I said goodbye to the cast on Easter Saturday evening, and was giving them Sunday off, and Monday ... then we were doing two or three more performances and then flying to Stratford-on-Avon, which was the dream of all of them, and most especially this young man Brett, who had always longed to go to England, but we never saw him again.

His body was found on Easter Monday morning, on a traffic island near Capetown harbour. It transpired that he and a friend had been picked up by a couple of thugs high on the drug of choice in Cape Town, which is methamphetamine. They call it 'tuc' or 'tuc-tuc' and Solomon in the play mentions this when he is recounting the murder of Marion's boy.
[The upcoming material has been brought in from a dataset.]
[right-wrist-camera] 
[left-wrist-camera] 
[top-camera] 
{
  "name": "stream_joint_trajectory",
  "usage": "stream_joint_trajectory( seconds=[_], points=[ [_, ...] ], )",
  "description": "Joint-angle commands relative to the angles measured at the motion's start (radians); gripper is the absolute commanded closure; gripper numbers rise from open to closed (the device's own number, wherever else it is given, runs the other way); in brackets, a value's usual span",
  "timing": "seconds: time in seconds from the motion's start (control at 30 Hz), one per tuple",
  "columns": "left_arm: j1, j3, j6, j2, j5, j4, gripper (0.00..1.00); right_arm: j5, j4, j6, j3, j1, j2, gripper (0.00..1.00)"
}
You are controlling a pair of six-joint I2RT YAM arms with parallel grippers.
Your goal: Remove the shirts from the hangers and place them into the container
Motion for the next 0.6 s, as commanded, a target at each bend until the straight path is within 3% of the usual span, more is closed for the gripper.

It was very difficult as a director to put back on course the 'ship of state'. We had been holed beneath the water line. We were about to sink, but you know the Noel Coward dictum 'the show must go on'. It must go on, because life must reassert itself. We debated; we all decided... 'no, we must go forward' because we couldn't, in Brett's memory, leave him in this abyss of his own death and, indeed, ours; the death of the play. So we carried it forward and we found a very brave young man who stepped into his shoes, and we took it to Stratford.

Lara Foot, who wrote this lovely play came around to it because it was roiling in her; this terrible event. She said that she had my voice in her head when she wrote it ...Previous to that, my experience in South Africa had been with somebody who I also felt deeply about; the great Barney Simon, who founded the Market Theatre (1) in the 70s, of which I was a founder member.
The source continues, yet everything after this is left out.